__Task details__:
In the listing below, locate the line containing "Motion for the"; reproduce that line and all lines that follow it, unchanged.

__Data extract__:
··········

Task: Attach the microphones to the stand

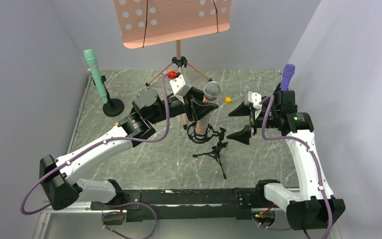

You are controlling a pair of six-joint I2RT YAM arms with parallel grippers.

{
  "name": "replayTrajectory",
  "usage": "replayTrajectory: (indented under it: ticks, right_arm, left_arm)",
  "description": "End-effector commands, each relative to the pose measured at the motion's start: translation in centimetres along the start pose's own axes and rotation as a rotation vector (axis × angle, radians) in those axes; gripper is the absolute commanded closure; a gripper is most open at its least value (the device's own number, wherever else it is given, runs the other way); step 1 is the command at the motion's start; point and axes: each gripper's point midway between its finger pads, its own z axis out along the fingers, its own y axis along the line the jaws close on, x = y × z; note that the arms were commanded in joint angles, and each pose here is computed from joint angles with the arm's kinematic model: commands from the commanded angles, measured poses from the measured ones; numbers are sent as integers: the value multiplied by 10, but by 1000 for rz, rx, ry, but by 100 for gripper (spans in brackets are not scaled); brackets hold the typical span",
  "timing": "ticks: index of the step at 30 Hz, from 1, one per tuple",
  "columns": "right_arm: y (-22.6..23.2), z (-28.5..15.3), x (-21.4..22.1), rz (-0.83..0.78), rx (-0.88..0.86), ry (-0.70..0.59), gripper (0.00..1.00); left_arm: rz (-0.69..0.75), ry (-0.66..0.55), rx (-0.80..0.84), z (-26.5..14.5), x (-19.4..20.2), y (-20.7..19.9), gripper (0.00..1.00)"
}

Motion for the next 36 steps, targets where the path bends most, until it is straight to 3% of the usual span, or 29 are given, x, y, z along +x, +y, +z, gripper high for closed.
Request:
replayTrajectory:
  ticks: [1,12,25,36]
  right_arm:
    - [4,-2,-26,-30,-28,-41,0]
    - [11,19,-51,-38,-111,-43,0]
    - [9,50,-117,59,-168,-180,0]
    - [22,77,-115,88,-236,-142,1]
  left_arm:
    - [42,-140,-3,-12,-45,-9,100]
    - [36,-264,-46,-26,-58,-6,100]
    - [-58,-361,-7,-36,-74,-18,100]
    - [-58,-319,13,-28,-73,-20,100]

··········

__Task output__:
Motion for the next 36 steps, targets where the path bends most, until it is straight to 3% of the usual span, or 29 are given, x, y, z along +x, +y, +z, gripper high for closed.
Request:
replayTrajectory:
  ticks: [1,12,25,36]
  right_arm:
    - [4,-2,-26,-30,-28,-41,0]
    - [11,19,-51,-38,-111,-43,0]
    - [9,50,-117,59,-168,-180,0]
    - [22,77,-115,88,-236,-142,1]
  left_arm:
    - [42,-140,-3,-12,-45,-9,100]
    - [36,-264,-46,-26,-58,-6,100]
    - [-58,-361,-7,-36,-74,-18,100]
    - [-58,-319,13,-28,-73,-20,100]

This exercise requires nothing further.